反対した市長が4556万円を支払う結果に

この両者の因縁を理解するには、なぜそもそも国立市でここまで景観問題が盛り上がったのかというところから知らなくてはいけない。そもそものきっかけは、東京都初の女性首長となった上原公子市長(1999年~2007年任期)である。

1999年、国立市の大学通りに高層マンション建設計画が出た時、上原氏は景観と調和しないということで、このマンションを「違法建築」として厳しい対応をしてきた。その後、法令的に建設が認められたことで、デベロッパー側が国立市を訴えて賠償命令が出た。しかし、これで話は終わらない。

JR国立駅から南に延びる「大学通り」
撮影=プレジデントオンライン編集部
JR国立駅から南に延びる「大学通り」

今回の問題は上原氏個人に責任があるのだから、国立市は上原氏に賠償請求を命じるべきだという住民訴訟が行われて判決が確定。これを受けて国立市も上原氏に約3100万円の損害賠償を求めて勝訴。上原氏は延滞金も含めて4556万円を支払わなくてはいけなくなった。

マンション景観問題をめぐる「因縁」の2人

そこで上原氏を「市民」が支える。「くにたち上原景観基金1万人の会」が立ち上がってカンパを集めた。その事務局長を務めていたのが、先ほどの小川議員なのだ。この活動中、小川議員が野党統一候補として市長選に立候補。そこで事実上一騎打ちとなったのが、当時は副市長だった永見氏である。
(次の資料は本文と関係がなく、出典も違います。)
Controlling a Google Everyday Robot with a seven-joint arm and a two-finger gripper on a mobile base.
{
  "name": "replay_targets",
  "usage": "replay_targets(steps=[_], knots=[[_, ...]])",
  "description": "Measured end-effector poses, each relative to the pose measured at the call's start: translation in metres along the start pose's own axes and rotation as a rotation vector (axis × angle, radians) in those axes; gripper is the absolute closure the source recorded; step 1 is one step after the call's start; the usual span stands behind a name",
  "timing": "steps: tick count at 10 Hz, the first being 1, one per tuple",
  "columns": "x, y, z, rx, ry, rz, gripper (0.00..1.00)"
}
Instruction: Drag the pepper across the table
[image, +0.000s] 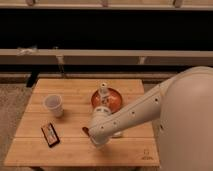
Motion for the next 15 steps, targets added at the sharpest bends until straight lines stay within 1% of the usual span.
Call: replay_targets(steps=[4,7,10,11,13,14,15], knots=[[0.017,-0.016,0.000,-0.023,-0.003,0.027,0.87],[0.030,-0.028,-0.001,-0.036,-0.002,0.035,0.87],[0.040,-0.034,-0.001,-0.042,0.010,0.021,0.87],[0.044,-0.037,-0.001,-0.044,0.015,0.017,0.86],[0.055,-0.044,0.000,-0.041,0.034,0.023,0.69],[0.060,-0.049,-0.001,-0.036,0.037,0.030,0.59],[0.065,-0.054,-0.004,-0.029,0.039,0.038,0.47]])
そして2017年11月、上原氏は小川氏ら支援者とともに国立市役所を訪問し、全国5000人からカンパを募って集めた資金で返済を終え、長きにわたった「国立マンション景観訴訟」は終結した。この時に返済金を手渡した相手が、当選したばかりの永見市長だ。

こんな「因縁」があるからこそ議会での責任追及になったわけだが、もしここで「グランドメゾン国立富士見通り」が解体されなかった場合はどうなっていたか想像していただきたい。

もし「富士山が見えなくなった」「日当たりが悪い」と景観を巡って市民が提訴をしたり、国立市の取り組み不足が槍玉に挙げられるようになっていたら、半年後に行なわれる市長選の大きな争点になっていた可能性は高いのではないか。

しかも、今回の選挙は「上原イズム」を継承する人々にとって負けられない戦いだ。